Italy demands the return of seven artifacts from the Louvre Museum
For fans of Greek, Etruscan, and Roman art, the Louvre Campana exhibition, named after the Marquis whose collection was acquired by Napoleon III, is a must-see. Its rooms, which were reopened to the public at the beginning of July after renovation, are filled with fine antiquities from the Old World. In the window, in particular, an amphora on a black background, dated V.H century BC. J. -C, attributed to the “Berlin Painter”, one of the great masters of Greek pottery, whose style is established, but whose identity remains unknown. On one side, a musician in profile plays the zither. On the other hand, a figure crowned with laurels extends her arm in an inviting gesture. The cartel omits one detail: according to information from worldThe Louvre has confirmed that the Italian state claims that this piece, along with six other artifacts, is of problematic origin.
The museum purchased them between 1982 and 1998, at a time when curators around the world focused their attention on the works’ authenticity, forgetting to worry about their provenance. The investigation, which is still ongoing, could lead to a landmark agreement between France and Italy in the fall. However, recognition of the Parisian Museum’s problematic purchases was not automatic. Thus, ten years have passed since the first suspicions and the start of dialogue between the two countries.

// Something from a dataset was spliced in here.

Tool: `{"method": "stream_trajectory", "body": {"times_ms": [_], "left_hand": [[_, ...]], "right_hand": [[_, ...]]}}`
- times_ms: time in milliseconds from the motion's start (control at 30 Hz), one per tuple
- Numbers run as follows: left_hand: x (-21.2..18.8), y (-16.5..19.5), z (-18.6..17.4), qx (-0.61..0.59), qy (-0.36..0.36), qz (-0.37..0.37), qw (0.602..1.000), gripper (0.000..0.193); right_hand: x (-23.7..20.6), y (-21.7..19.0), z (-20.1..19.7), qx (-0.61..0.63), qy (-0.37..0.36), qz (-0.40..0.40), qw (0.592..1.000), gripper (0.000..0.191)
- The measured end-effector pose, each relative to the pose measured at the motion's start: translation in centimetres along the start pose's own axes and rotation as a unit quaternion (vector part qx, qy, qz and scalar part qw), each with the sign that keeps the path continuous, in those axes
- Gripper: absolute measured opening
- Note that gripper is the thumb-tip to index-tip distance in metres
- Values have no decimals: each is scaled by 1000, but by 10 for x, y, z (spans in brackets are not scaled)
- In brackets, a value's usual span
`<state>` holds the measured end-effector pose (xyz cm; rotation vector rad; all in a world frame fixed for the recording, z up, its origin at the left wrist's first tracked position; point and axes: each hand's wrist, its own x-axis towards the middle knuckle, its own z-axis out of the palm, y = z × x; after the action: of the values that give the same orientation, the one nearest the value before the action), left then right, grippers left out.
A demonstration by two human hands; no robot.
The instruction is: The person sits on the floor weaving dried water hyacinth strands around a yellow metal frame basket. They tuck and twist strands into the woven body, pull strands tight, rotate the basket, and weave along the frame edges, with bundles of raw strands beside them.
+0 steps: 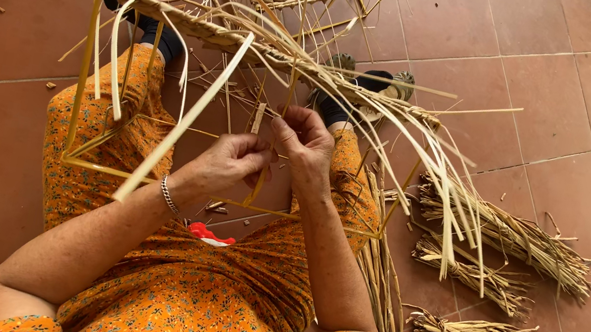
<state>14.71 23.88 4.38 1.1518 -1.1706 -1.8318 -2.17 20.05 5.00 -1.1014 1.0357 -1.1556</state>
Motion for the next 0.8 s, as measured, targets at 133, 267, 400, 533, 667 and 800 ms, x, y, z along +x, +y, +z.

The story goes back to 1995. In the secret free port of Geneva, Swiss and Italian police raid the warehouse of a crooked Italian merchant, Giacomo Medici, and come across incredible loot. In addition to thousands of secretly excavated objects, investigators discovered five thousand Polaroids, as many as inventory cards listing works in various stages, from exhumation to pre-sale restoration.
This huge amount of documents, which will serve as exhibits during a resounding trial in 2003, made it possible to trace the entire chain, from Tomparoli (“grave robbers”), those little hands that dig things up in secret, to auction houses and dealers who, having set up shop, are responsible for laundering freshly plundered remains by giving them to museums and prestigious collectors.
“Discounts for the Louvre Museum”
Gianfranco Picchina, the Sicilian antiques dealer who runs the Palladion Gallery in Basel, is one of them. He himself furnished American billionaire Shelby White, benefactor of the Metropolitan Museum, and her husband, Leon Levy, as well as Getty’s villa in Malibu. but also the Louvre, from which he bought several important objects: a cartier of suitors, a fine specimen of an antique vase by the Ixion painter, another orifice in the manner of the Antimenes painter decorated with a mythological scene, also from a pair of nereids (mermaids) from Apulia.